Radiation Biological Chemistry, MS-CORE, FRC, Graduate School of Science, Osaka University, 1-1 Machikaneyama-cho, Toyonaka, Osaka 560-0043, Japan.
Institute for Radiation Sciences, Osaka University, 2-4 Yamadaoka, Suita, Osaka 565-0871, Japan.
Int J Mol Sci. 2024 Nov 18;25(22):12386. doi: 10.3390/ijms252212386.
We investigated nuclear medicine therapeutics targeting the L-type amino acid transporter 1 (LAT1). We previously reported that a nuclear medicine therapeutic drug using astatine 211 (At), an alpha-emitting nuclide that can be produced in an accelerator and targets LAT1 as a molecular target, is effective. The seed compound was 3-[At] Astato-α-methyl-L-tyrosine (At-AAMT-OH-L). We used a unique labeling method. By changing the OH group of phenol to a methyl group, retention was successfully increased. It was also found that the amount of the L-isomer taken up by the D-isomer and L-isomer was clearly higher, and the L-isomer was superior as a therapeutic drug. Compounds in which the methyl group was replaced with an ethyl or propyl group were also examined, but their retention did not increase significantly. In fact, we observed increased non-specific accumulation and dynamics, suggesting that labeling may be off. In addition, At-AAMT-O-Me-L, which has a simple structure, was clearly superior in terms of uptake speed for several candidate compounds. As a result, we were able to develop a compound that can be easily labeled, has high specific radioactivity, is stable, and has a strong therapeutic effect.

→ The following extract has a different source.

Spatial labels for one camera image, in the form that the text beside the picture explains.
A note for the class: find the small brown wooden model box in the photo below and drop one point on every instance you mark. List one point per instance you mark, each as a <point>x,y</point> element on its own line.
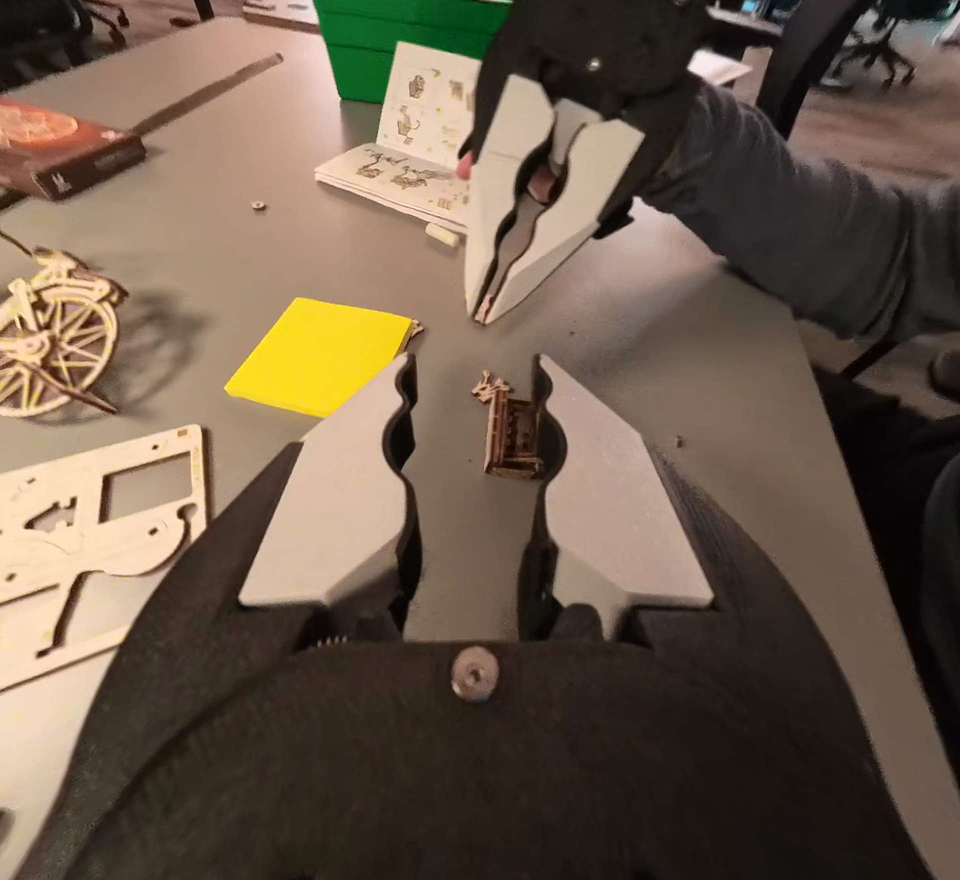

我们研究了针对 L 型氨基酸转运蛋白 1(LAT1)的核医学治疗方法。我们之前曾报道过,使用放射性核素锕 211(At)作为药物分子靶点的核医学治疗药物是有效的,该放射性核素可以在加速器中产生,并且可以靶向 LAT1。种子化合物是 3-[At]Astato-α-甲基-L-酪氨酸(At-AAMT-OH-L)。我们使用了一种独特的标记方法。通过将苯酚中的 OH 基团改为甲基基团,成功地提高了保留率。还发现 D-异构体和 L-异构体摄取的 L-异构体的量明显更高,并且 L-异构体作为治疗药物具有优势。我们还检查了将甲基取代为乙基或丙基的化合物,但它们的保留率并没有显著增加。实际上,我们观察到非特异性积累和动力学增加,表明标记可能不正确。此外,具有简单结构的 At-AAMT-O-Me-L 在几个候选化合物的摄取速度方面明显更优。因此,我们能够开发出一种易于标记、具有高比活度、稳定且具有强大治疗效果的化合物。